▸ PROBLEM REQUIREMENTS: What you return should be each line of the data containing the string "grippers".

** Opening INFORMATION SUPPLIED block **

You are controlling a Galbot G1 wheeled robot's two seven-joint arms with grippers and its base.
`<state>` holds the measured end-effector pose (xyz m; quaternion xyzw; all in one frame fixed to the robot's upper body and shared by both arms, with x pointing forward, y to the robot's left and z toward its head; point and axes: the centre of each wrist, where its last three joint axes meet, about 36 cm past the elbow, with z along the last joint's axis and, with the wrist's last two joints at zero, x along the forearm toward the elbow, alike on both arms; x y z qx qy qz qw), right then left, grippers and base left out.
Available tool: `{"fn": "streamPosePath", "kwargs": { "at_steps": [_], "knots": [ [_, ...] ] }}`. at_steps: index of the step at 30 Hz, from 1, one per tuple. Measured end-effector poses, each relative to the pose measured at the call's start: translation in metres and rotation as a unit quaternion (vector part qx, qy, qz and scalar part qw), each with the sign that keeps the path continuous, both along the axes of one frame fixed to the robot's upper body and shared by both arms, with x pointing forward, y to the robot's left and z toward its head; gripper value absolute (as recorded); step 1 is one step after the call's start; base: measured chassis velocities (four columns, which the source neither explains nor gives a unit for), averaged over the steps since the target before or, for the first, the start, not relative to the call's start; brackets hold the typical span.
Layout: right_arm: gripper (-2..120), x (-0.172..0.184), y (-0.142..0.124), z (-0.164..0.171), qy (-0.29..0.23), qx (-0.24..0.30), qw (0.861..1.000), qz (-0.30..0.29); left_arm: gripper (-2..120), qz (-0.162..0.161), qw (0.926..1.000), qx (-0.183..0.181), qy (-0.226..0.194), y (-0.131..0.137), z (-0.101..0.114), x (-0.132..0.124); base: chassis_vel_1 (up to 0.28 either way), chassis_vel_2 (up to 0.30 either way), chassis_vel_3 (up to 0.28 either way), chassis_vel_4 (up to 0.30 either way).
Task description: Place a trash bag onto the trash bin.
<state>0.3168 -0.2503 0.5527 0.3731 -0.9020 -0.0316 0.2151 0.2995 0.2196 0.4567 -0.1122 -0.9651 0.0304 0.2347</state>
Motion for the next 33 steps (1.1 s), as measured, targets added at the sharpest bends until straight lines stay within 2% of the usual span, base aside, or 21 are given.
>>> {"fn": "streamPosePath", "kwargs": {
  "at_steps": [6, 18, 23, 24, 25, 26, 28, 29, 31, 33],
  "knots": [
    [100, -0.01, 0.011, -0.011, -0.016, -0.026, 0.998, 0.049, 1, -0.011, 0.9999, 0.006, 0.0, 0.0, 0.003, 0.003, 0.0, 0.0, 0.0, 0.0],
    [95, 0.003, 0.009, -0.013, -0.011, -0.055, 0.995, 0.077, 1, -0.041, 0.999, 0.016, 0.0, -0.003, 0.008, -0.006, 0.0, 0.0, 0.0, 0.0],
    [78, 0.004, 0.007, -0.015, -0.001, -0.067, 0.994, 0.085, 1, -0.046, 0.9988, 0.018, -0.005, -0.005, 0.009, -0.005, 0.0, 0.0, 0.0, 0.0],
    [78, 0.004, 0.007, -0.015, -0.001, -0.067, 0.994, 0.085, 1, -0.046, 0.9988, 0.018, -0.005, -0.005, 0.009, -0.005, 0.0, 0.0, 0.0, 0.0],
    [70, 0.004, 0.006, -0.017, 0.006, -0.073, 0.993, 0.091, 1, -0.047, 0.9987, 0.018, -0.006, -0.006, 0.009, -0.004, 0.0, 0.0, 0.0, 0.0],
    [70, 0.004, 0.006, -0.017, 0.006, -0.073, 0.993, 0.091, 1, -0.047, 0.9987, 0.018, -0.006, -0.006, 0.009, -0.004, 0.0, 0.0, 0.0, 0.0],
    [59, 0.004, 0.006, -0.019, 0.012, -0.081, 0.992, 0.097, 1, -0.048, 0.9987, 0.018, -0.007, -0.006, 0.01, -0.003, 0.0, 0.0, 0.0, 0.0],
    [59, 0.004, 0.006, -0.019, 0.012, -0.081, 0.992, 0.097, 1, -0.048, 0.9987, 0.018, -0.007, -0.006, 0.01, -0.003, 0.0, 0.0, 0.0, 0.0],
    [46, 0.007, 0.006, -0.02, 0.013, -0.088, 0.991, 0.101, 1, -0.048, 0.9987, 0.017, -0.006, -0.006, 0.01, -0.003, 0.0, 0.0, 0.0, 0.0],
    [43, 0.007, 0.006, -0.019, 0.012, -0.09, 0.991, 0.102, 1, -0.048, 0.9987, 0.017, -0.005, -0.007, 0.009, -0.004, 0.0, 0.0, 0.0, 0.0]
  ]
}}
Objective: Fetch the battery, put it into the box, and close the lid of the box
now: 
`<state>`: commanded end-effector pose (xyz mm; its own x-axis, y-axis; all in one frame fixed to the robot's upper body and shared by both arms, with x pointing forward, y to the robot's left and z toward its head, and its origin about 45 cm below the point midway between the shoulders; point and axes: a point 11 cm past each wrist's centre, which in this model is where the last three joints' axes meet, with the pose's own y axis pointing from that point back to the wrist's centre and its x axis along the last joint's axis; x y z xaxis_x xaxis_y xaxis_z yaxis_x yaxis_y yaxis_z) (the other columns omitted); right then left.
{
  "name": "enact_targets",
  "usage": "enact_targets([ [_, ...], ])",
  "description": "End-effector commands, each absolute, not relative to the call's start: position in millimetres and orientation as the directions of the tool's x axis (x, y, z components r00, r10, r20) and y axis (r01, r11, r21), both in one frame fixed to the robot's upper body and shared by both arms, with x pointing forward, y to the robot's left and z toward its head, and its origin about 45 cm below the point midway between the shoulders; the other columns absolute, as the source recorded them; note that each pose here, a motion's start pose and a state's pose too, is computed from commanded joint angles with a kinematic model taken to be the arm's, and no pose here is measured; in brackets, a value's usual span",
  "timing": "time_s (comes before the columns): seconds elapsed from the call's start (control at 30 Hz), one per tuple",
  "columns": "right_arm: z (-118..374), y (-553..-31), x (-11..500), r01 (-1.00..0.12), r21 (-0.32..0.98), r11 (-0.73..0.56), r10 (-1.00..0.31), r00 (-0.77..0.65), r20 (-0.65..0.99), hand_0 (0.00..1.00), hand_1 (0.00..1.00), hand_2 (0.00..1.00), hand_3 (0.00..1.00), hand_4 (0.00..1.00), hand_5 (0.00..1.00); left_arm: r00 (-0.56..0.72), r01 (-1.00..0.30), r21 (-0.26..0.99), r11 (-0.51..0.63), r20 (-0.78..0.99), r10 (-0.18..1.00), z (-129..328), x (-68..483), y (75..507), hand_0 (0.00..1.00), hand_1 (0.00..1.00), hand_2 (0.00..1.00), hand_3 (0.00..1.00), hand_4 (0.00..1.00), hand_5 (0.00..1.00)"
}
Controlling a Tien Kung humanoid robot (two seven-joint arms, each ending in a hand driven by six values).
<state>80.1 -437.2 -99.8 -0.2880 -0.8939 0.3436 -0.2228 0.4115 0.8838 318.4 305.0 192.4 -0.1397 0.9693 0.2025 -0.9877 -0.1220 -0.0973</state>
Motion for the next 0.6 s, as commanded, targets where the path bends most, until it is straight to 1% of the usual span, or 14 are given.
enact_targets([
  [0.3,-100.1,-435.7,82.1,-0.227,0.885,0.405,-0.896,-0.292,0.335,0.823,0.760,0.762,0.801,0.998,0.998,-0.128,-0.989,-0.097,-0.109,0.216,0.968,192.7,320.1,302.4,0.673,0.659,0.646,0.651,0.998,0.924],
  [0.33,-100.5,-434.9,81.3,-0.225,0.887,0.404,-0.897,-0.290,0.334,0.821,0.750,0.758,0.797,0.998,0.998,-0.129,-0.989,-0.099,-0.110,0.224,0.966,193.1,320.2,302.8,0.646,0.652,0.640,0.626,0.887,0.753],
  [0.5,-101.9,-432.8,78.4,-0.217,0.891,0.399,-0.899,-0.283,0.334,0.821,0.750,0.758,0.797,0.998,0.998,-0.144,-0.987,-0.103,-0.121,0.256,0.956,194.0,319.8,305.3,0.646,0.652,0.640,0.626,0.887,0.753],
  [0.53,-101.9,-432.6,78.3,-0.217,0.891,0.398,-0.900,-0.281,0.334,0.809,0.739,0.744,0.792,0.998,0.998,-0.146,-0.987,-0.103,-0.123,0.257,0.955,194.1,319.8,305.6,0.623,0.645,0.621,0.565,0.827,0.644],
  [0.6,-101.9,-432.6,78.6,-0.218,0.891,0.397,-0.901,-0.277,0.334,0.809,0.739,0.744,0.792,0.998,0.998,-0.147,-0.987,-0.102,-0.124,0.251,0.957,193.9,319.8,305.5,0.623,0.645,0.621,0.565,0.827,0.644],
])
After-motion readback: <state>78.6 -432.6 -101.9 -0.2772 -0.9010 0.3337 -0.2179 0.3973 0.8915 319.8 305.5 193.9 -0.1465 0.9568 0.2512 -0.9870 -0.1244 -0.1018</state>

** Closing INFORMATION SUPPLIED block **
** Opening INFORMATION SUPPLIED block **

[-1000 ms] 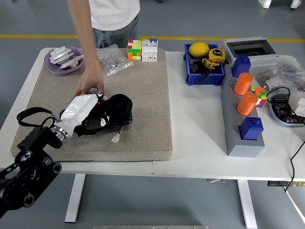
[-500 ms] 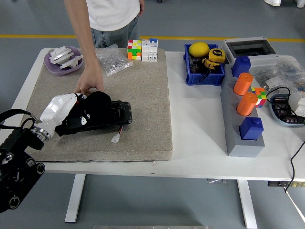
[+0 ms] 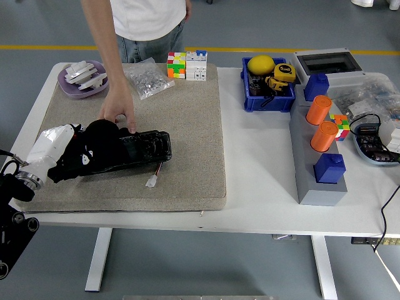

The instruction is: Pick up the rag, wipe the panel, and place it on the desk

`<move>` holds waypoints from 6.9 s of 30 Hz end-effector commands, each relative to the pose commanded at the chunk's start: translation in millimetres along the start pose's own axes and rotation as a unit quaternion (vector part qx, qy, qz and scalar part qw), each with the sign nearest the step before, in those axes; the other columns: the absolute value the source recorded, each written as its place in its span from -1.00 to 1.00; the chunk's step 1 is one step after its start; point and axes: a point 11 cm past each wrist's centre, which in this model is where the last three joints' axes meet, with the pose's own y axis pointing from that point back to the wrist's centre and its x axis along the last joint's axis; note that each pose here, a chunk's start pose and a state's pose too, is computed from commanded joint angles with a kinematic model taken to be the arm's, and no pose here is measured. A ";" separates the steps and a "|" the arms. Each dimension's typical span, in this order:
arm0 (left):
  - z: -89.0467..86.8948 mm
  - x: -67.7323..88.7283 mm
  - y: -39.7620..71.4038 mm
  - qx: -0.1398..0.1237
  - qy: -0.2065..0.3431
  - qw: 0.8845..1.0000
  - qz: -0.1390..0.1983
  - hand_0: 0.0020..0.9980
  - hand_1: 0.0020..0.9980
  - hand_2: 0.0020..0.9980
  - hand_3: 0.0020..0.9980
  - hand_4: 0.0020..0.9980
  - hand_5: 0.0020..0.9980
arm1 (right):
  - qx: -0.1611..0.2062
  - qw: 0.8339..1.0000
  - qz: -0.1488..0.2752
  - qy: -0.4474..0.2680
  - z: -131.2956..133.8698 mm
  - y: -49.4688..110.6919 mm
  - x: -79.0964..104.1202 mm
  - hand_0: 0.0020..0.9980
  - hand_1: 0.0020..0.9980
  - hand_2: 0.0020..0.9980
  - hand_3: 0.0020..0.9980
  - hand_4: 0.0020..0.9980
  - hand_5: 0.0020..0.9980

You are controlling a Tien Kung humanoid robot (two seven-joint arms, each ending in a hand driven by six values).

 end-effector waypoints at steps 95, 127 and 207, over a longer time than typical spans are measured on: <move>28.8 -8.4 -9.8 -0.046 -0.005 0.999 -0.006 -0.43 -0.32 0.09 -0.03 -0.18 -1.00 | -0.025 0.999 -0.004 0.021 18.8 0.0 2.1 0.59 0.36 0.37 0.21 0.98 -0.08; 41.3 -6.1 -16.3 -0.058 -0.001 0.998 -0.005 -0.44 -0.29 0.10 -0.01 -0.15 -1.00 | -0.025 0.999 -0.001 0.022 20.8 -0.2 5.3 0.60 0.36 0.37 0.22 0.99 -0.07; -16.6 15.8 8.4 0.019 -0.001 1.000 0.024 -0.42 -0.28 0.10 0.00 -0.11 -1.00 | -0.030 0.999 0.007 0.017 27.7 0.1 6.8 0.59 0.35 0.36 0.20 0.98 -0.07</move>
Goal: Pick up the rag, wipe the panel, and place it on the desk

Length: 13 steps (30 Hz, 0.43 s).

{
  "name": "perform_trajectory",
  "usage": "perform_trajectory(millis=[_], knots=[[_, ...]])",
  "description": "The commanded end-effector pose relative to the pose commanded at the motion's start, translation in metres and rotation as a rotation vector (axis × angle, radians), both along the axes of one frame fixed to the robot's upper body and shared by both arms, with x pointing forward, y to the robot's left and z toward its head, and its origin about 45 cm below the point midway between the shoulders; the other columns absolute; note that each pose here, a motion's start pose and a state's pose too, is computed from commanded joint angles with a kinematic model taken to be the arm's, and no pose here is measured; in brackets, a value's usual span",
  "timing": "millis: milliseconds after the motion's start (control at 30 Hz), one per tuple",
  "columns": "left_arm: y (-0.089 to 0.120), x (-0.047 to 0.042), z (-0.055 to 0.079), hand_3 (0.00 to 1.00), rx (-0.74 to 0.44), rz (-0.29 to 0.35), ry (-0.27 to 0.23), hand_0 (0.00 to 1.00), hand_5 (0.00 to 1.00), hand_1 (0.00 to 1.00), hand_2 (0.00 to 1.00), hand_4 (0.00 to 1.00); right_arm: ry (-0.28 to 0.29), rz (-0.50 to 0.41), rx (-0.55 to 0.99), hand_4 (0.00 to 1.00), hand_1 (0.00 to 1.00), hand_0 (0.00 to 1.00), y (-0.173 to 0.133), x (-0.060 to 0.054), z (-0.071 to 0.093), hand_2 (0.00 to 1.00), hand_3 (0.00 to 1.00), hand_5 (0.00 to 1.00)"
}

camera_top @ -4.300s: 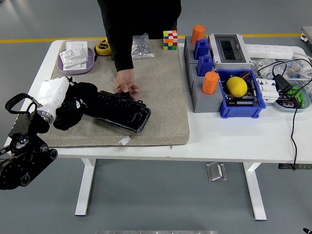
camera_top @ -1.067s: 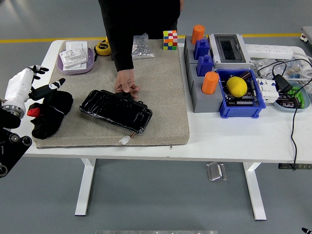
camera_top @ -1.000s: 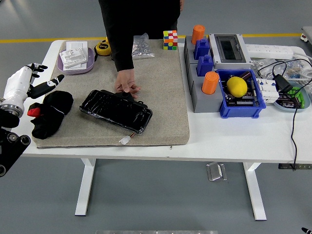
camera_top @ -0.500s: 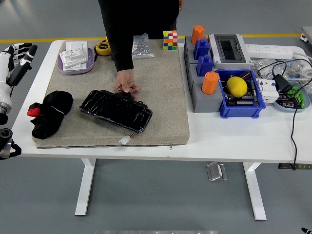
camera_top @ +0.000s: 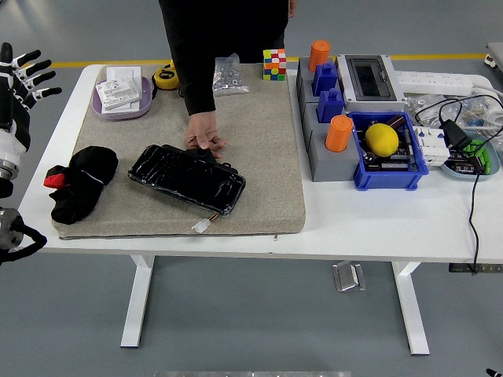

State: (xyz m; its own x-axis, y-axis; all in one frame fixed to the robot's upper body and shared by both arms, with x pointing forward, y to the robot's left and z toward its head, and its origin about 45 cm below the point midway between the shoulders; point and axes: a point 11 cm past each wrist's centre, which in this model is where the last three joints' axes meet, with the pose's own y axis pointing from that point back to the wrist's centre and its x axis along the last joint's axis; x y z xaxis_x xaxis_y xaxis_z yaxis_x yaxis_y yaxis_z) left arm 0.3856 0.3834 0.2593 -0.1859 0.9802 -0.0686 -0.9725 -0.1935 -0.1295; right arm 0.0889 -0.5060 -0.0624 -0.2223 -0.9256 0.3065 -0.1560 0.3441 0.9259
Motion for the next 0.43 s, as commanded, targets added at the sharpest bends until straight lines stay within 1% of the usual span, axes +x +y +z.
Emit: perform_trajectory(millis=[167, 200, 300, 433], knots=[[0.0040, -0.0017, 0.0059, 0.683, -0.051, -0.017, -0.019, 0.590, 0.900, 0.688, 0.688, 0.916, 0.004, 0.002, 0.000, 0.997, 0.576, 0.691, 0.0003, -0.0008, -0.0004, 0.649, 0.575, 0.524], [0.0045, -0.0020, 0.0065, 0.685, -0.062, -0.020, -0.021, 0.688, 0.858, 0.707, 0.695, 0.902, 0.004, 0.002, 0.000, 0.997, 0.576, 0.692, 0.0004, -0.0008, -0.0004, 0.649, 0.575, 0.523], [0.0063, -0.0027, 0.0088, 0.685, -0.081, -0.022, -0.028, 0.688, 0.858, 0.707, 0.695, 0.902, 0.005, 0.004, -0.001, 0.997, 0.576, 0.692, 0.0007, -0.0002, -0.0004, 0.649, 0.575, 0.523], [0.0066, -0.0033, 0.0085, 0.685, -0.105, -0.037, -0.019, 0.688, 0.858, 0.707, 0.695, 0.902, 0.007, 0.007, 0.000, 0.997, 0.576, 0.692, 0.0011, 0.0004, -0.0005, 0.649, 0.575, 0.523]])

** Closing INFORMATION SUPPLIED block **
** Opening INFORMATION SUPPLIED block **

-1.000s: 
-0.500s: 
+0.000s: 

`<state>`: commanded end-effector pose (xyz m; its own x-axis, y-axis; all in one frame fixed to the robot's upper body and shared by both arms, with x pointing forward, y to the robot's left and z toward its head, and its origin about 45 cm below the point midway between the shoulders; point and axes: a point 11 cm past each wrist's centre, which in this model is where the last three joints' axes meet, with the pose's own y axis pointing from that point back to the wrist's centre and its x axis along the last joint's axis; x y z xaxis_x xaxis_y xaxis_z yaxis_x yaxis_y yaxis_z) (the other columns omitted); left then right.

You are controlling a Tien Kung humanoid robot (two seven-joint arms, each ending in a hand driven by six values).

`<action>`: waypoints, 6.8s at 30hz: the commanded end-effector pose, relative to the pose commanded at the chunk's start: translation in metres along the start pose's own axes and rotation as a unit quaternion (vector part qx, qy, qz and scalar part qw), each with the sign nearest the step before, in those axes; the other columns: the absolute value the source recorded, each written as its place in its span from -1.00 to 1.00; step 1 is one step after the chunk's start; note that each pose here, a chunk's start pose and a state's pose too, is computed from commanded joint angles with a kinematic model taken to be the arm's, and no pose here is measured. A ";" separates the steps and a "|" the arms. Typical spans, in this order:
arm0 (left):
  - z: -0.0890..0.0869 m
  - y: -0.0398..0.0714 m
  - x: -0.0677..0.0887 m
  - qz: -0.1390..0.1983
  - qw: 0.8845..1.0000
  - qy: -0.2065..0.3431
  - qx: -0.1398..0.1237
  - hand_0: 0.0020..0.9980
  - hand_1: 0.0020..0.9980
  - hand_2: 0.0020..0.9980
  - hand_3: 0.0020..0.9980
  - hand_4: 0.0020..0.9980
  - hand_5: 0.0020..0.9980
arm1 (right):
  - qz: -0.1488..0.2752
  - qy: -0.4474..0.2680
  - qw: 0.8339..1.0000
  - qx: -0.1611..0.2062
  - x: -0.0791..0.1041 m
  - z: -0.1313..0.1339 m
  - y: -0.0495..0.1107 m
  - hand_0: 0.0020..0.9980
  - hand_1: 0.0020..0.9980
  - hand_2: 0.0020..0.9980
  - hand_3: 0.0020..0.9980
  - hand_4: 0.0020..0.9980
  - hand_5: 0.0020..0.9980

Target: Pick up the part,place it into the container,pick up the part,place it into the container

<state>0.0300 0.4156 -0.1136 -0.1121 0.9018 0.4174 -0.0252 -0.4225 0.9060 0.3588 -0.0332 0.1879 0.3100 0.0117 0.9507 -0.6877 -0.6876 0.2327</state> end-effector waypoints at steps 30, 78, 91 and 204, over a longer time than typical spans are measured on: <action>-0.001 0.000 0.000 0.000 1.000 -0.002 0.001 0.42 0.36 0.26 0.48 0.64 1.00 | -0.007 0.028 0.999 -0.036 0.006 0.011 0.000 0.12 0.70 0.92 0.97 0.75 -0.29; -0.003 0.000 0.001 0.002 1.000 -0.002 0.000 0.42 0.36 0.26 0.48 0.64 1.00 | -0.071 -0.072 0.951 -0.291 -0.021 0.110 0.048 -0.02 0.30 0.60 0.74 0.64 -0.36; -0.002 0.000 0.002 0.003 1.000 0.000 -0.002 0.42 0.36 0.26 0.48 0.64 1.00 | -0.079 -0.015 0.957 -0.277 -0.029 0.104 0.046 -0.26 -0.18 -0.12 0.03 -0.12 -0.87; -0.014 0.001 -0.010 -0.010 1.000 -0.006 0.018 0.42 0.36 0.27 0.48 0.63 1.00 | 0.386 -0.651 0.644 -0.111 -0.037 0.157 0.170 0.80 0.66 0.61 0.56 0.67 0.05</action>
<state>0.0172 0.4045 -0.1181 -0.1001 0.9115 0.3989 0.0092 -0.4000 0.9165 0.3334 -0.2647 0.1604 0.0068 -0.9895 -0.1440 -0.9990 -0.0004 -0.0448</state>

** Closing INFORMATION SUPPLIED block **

▸ EXERCISE RESPONSE:
You are controlling a Galbot G1 wheeled robot's two seven-joint arms with grippers and its base.
`<state>` holds the measured end-effector pose (xyz m; quaternion xyzw; all in one frame fixed to the robot's upper body and shared by both arms, with x pointing forward, y to the robot's left and z toward its head; point and axes: the centre of each wrist, where its last three joint axes meet, about 36 cm past the elbow, with z along the last joint's axis and, with the wrist's last two joints at zero, x along the forearm toward the elbow, alike on both arms; x y z qx qy qz qw), right then left, grippers and base left out.

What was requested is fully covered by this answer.